共通するのは、法則性、規則性のある業務やデータを基にした提案といった業務になります。
●ChatGPTの普及で影響を受ける職種
1.ライター
2.SE・プログラマー
3.事務職
4.コールセンターオペレーター
5.データ入力オペレーター
6.通訳・翻訳
7.管理栄養士
8.パーソナルトレーナー
9.学習アドバイザー(メンター)
10.税理士
いきなり職種自体がなくなることはないものの、これまでならお金をもらえていた業務が「ChatGPT」をはじめとしたAIに奪われる格好になります。具体的には、文字起こし、コード生成、翻訳、要約、データ入力、データをもとにした提案などがその業務です。
こうした職種をメインの事業にしている企業においては、今から業界を取り巻く外部環境の変化を見据えた準備をはじめておく必要があるでしょう。
ちなみに影響を受けにくいとされる職種は下記になります。共通するのは、物理的な対人業務が不可欠で、人の「心」に係わる業務や、人間独自の感性やセンスが必要とされるような、いわゆる「ヒューマンスキル」を必要とする職種の数々です。
●ChatGPTの普及後も影響を受けにくい職種
1.教育職
2.保育職
3.医療職
4.福祉職
5.マーケティング&企画職
6.クリエイティブ&アート職(写真家、画家、作家、映像制作職)
AIが進化していくスピード次第ではこうした領域ですら、AIが台頭してくる可能性があります。実際、「ChatGPT」以外にも、AIによる小説作成サービスがあったり、写真やイラスト生成ツールも存在します。教育、保育、医療、福祉業界でもAIを活用したサービスが存在します。そう考えるともはやAIの影響を受けない職種はないといえるくらいの状況です。
ここまでとても優れた対話型AIだと紹介してきましたが、一部では「ChatGPTはうそをつく」という指摘があがっています。
実際に「栃木県について教えてください」と質問を投げかけたところ、概ね事実が書かれていたものの、「県内には日本三大うどんの一つである「ぎょうざうどん」が有名な館林市や」という明かなうそが混じっていました。
そもそも三大うどんは、「讃岐、稲庭、水沢」ですし、「ぎょうざうどん」は三大うどんではありません。さらに栃木として語られている館林市は、群馬県になります。
まさしく「ChatGPT」がうそをついている事例だといえるでしょう。ただ、うそをつかせる原因は質問者にあるというのが真相です。より正確な回答を引き出そうと思ったら、「プロンプトエンジニアリング」という技術が必要になります。質問時に一文を短くしたり、回答モデルや例題を渡したり、AIのふるまいを設定するという段階を踏むことで、回答精度を高めることができます。
こうしたAIの使い方を熟知し、「ChatGPT」を使いこなせるようになると仕事の効率が10倍近くアップしたという話もあります。

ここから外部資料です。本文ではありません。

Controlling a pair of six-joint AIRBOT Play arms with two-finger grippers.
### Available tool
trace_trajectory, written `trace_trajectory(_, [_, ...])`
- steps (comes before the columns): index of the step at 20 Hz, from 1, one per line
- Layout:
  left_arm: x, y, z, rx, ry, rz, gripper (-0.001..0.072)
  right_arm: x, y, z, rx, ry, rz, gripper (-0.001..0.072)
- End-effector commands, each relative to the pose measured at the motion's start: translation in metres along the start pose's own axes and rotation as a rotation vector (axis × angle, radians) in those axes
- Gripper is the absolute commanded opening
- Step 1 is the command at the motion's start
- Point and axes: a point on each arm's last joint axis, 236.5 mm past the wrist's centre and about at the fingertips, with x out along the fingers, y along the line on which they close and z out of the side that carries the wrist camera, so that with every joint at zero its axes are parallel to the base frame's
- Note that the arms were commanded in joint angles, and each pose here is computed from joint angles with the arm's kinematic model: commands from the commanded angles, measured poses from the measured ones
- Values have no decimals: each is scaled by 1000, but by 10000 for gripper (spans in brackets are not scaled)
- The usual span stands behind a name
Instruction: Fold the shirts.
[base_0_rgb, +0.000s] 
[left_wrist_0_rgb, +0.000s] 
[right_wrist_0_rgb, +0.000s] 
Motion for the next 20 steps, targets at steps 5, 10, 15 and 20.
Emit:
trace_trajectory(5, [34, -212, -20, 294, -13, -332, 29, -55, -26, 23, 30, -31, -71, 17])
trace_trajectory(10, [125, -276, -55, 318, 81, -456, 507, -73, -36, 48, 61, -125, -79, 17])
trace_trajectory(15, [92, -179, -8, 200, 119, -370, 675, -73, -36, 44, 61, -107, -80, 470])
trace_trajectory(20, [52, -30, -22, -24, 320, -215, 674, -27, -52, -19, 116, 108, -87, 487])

文章を書かせたり、簡単なプログラムを生成してもらったり、リサーチしたりすることで、業務上欠かせないインフラになっているそうです。
「100年1度の産業革命」などという向きもある「ChatGPT」は、今後、さまざまな業界、サービスに浸透していく可能性を秘めています。すぐにはビジネスにつながらなくても、このタイミングで積極的に「ChatGPT」に触れ、上手に活用できるようになれば、中小企業経営者にとって、未来の大きな武器になっていくことでしょう。